John Chumack took this photo of sunspot AR 1785 from his backyard in Dayton, Ohio on July 7, 2013.
Credit: John Chumack |
Despite some relentless clouds, photographer John Chumack managed to capture two spectacular photos of the massive, Earth-facing sunspot AR 1785.
"I took these shots from my backyard in Dayton, Ohio on July 7, 2013, in between a couple of sucker holes in the clouds, the first time we had even seen the sun in a week," Chumack wrote SPACE.com in an email.
Sunspots are dark, active areas on the surface of the sun resulting from the interaction of plasma with the sun's magnetic field. Most occur in two mid-latitude bands on either side of the sun's equator. They are typically cooler regions that reach about 3,800 degrees Kelvin (6,400 degrees Fahrenheit, or 3,500 degrees Celsius). While this is much cooler than the rest if the sun, a single sunspot is still 10 times brighter than the full moon. By keeping track of sunspots, scientists can measure the activity of the sun.

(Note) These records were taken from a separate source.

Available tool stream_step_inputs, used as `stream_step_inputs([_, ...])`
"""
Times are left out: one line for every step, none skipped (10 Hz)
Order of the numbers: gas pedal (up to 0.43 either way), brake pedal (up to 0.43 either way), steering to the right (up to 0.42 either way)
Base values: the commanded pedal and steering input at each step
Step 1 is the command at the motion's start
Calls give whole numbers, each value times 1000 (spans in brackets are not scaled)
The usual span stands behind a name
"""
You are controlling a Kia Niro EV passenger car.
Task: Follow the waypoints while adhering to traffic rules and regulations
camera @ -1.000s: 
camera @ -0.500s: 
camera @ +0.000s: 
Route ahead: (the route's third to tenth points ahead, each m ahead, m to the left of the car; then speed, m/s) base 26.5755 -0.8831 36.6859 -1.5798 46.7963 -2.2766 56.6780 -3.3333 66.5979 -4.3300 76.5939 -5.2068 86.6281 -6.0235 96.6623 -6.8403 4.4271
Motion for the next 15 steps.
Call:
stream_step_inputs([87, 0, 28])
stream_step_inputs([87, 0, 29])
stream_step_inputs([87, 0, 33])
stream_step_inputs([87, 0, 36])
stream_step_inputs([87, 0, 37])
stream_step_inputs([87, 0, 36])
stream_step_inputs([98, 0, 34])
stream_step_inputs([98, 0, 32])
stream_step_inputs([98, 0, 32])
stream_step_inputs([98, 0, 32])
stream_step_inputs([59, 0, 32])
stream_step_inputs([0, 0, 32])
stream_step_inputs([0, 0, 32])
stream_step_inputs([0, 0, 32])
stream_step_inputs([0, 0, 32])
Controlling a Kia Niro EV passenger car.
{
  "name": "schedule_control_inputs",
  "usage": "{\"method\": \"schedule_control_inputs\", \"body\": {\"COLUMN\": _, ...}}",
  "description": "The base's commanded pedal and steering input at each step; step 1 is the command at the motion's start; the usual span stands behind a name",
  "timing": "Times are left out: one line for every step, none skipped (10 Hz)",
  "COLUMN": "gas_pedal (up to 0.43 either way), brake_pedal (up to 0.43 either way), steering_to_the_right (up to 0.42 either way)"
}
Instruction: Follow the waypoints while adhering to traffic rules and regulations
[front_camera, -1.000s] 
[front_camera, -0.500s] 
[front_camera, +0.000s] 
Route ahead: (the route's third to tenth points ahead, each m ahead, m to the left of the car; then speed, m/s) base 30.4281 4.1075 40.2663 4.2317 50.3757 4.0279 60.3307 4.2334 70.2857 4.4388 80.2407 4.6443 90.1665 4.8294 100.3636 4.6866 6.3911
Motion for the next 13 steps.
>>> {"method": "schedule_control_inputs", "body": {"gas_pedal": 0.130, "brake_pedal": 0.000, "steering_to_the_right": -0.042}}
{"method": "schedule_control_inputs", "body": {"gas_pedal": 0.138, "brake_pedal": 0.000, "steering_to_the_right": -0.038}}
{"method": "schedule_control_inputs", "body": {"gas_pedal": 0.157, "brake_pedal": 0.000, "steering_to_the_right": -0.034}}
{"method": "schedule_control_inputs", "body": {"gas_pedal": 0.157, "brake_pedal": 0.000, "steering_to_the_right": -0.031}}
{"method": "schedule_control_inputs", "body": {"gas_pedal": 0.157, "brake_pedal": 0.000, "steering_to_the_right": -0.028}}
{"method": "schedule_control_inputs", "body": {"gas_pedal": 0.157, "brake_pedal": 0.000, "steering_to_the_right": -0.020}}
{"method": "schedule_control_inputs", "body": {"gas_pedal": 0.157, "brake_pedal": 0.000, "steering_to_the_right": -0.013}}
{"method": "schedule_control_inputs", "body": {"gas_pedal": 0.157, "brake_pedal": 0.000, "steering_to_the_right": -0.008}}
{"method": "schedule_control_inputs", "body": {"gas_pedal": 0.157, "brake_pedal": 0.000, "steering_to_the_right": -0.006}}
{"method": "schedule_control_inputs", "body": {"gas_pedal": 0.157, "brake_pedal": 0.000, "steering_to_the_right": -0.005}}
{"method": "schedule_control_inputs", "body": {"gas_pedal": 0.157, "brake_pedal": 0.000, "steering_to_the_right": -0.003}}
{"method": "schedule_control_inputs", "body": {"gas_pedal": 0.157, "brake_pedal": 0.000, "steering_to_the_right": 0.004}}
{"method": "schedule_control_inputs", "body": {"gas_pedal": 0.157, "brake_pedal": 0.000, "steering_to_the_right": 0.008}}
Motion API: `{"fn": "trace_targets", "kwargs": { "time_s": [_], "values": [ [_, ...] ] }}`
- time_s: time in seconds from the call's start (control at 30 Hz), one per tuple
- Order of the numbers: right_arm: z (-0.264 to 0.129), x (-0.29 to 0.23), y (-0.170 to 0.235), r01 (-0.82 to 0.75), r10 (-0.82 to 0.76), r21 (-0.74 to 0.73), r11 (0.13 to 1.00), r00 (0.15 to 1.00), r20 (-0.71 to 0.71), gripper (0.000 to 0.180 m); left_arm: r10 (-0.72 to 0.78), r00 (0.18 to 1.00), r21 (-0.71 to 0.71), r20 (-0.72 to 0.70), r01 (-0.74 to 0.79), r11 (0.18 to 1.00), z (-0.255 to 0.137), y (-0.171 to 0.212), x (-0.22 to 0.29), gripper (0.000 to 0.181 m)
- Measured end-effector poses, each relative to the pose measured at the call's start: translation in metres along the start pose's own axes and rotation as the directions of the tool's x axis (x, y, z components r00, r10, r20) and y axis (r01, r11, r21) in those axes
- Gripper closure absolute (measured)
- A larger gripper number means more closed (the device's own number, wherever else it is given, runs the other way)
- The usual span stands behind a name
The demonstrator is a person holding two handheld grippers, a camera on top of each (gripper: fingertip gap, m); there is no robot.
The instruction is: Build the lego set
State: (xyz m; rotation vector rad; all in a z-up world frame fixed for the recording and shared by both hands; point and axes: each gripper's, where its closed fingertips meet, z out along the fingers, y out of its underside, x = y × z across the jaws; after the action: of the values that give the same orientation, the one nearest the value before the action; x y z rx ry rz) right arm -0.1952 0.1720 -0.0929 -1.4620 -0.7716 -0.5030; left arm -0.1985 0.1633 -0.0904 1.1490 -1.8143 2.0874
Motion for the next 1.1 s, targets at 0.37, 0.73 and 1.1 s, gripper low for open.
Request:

Chumack took the full-disk image his a DMK 31AF04 camera and Lunt 60mm/50F Hydrogen Alpha Solar Scope at 1/436 second, with 740 frames stacked in Registax 6. The close-up photo of the sunspot group AR 1785 was taken with his DMK 21AF04 camera and 2X barlow with the same telescope at 1/77 second exposure.
Warning: Never look directly at the sun through binoculars, telescopes or with your unaided eye. Severe eye damage, and even blindness, can result. Astronomers use special filters to safely observe the sun and protective glasses are required for solar eclipse viewing.